(EXERCISE BRIEF): Your answer must consist solely of the lines from the start of the entries below through the line with "top: straight up", unchanged.

[RECORDS SHOWN Boundary: Start]

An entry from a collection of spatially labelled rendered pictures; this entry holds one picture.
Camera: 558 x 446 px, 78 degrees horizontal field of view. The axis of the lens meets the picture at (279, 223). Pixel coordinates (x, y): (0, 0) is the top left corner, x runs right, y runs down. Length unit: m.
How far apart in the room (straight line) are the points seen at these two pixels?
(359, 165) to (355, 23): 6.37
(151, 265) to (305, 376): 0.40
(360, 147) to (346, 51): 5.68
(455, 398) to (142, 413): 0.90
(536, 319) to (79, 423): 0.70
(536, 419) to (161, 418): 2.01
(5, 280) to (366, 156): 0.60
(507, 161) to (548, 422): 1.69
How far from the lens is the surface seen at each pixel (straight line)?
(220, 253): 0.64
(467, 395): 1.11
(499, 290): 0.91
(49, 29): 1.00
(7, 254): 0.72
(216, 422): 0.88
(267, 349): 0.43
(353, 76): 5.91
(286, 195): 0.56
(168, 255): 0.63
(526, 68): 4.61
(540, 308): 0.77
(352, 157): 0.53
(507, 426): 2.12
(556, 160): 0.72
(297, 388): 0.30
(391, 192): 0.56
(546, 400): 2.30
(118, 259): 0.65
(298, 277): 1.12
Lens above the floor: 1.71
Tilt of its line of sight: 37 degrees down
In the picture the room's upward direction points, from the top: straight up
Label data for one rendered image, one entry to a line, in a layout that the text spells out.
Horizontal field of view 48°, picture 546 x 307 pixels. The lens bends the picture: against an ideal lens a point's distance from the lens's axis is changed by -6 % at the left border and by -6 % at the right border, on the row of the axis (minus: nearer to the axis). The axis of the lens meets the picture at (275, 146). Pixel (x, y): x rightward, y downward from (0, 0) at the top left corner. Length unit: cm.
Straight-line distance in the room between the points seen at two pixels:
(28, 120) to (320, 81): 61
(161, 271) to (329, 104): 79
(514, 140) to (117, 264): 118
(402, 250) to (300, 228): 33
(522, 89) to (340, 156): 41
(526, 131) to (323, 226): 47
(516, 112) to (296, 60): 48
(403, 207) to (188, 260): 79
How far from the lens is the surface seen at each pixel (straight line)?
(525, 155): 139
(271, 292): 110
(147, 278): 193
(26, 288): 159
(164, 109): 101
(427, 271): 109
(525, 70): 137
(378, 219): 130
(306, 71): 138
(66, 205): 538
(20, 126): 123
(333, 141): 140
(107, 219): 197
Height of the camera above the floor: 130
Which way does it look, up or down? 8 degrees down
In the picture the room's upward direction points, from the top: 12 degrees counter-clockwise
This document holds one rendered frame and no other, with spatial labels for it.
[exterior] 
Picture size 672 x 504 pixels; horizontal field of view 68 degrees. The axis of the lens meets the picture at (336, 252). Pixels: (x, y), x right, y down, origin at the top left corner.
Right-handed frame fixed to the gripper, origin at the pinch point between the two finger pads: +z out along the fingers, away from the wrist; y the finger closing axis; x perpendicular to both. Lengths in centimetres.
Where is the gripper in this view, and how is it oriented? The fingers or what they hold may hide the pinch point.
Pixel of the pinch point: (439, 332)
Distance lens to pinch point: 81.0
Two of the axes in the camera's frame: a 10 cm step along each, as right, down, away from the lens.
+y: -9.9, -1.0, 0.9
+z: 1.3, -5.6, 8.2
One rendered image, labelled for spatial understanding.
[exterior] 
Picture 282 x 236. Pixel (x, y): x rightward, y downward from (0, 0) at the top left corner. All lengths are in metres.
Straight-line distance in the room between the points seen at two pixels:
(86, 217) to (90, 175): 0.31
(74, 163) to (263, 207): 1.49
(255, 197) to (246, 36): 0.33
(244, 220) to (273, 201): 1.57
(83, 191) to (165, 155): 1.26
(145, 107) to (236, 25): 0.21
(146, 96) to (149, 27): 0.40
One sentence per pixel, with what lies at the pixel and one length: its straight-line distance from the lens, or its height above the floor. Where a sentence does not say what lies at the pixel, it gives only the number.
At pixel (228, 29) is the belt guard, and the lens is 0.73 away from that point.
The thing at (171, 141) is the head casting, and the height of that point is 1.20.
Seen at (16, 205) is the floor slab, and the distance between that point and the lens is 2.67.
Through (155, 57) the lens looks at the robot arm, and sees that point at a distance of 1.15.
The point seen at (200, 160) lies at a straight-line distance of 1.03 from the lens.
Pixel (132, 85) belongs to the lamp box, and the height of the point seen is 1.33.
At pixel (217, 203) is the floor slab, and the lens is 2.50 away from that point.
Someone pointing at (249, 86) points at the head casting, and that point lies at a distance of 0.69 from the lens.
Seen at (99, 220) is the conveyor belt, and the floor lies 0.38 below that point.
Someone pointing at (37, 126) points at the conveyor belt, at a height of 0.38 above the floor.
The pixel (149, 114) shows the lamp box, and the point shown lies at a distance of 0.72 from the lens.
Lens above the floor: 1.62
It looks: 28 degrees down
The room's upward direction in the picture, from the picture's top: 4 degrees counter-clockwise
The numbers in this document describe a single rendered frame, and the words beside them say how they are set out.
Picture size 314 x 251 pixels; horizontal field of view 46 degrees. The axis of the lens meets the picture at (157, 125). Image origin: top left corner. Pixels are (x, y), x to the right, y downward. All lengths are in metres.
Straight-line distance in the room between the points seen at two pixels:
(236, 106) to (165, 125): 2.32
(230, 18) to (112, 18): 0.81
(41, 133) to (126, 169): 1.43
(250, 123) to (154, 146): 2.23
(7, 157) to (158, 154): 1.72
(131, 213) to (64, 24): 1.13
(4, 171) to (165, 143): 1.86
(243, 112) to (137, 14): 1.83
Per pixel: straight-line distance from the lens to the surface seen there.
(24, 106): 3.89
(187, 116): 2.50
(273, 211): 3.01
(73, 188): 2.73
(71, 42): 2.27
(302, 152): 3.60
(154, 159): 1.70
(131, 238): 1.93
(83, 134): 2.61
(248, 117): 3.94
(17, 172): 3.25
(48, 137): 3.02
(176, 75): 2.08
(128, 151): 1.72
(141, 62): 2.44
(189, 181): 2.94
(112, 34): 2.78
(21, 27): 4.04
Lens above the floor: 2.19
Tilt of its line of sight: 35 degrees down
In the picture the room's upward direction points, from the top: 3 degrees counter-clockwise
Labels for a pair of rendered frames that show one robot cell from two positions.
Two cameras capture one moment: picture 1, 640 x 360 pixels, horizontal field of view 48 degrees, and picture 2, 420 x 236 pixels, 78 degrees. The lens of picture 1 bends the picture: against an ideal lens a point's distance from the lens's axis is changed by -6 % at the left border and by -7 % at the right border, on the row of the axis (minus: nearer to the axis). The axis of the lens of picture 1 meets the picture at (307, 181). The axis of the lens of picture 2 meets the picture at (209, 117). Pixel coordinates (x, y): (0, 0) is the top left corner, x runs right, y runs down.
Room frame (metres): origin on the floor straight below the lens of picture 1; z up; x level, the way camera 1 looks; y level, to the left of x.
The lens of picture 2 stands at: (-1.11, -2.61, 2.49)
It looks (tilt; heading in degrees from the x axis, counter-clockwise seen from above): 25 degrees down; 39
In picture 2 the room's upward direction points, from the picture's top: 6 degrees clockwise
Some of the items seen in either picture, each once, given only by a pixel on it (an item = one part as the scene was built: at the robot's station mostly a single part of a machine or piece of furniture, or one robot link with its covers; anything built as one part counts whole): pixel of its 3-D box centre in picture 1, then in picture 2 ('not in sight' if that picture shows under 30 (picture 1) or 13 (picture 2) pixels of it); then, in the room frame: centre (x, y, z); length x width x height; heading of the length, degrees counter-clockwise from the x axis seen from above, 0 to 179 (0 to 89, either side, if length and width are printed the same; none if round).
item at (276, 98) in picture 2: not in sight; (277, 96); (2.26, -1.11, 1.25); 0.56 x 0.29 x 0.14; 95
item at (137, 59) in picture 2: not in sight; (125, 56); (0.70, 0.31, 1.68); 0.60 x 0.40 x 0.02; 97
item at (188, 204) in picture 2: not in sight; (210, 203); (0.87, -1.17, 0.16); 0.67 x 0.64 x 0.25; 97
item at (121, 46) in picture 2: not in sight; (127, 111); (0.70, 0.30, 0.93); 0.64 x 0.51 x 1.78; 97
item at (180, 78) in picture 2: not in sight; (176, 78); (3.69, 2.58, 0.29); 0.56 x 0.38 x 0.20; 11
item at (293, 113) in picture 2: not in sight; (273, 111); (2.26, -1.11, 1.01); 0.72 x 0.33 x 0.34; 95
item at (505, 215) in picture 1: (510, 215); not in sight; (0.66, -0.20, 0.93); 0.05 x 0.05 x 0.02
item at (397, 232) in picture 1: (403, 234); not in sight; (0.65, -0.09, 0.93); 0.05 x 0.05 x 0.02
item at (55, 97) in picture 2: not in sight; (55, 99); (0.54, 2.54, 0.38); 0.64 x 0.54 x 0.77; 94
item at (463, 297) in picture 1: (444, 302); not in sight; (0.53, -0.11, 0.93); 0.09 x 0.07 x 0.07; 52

[RECORDS SHOWN Boundary: End]

(SOLUTION FOR THIS EXERCISE):
An entry from a collection of spatially labelled rendered pictures; this entry holds one picture.
Camera: 558 x 446 px, 78 degrees horizontal field of view. The axis of the lens meets the picture at (279, 223). Pixel coordinates (x, y): (0, 0) is the top left corner, x runs right, y runs down. Length unit: m.
How far apart in the room (straight line) are the points seen at these two pixels?
(359, 165) to (355, 23): 6.37
(151, 265) to (305, 376): 0.40
(360, 147) to (346, 51): 5.68
(455, 398) to (142, 413): 0.90
(536, 319) to (79, 423): 0.70
(536, 419) to (161, 418): 2.01
(5, 280) to (366, 156): 0.60
(507, 161) to (548, 422): 1.69
How far from the lens is the surface seen at each pixel (straight line)?
(220, 253): 0.64
(467, 395): 1.11
(499, 290): 0.91
(49, 29): 1.00
(7, 254): 0.72
(216, 422): 0.88
(267, 349): 0.43
(353, 76): 5.91
(286, 195): 0.56
(168, 255): 0.63
(526, 68): 4.61
(540, 308): 0.77
(352, 157): 0.53
(507, 426): 2.12
(556, 160): 0.72
(297, 388): 0.30
(391, 192): 0.56
(546, 400): 2.30
(118, 259): 0.65
(298, 277): 1.12
Lens above the floor: 1.71
Tilt of its line of sight: 37 degrees down
In the picture the room's upward direction points, from the top: straight up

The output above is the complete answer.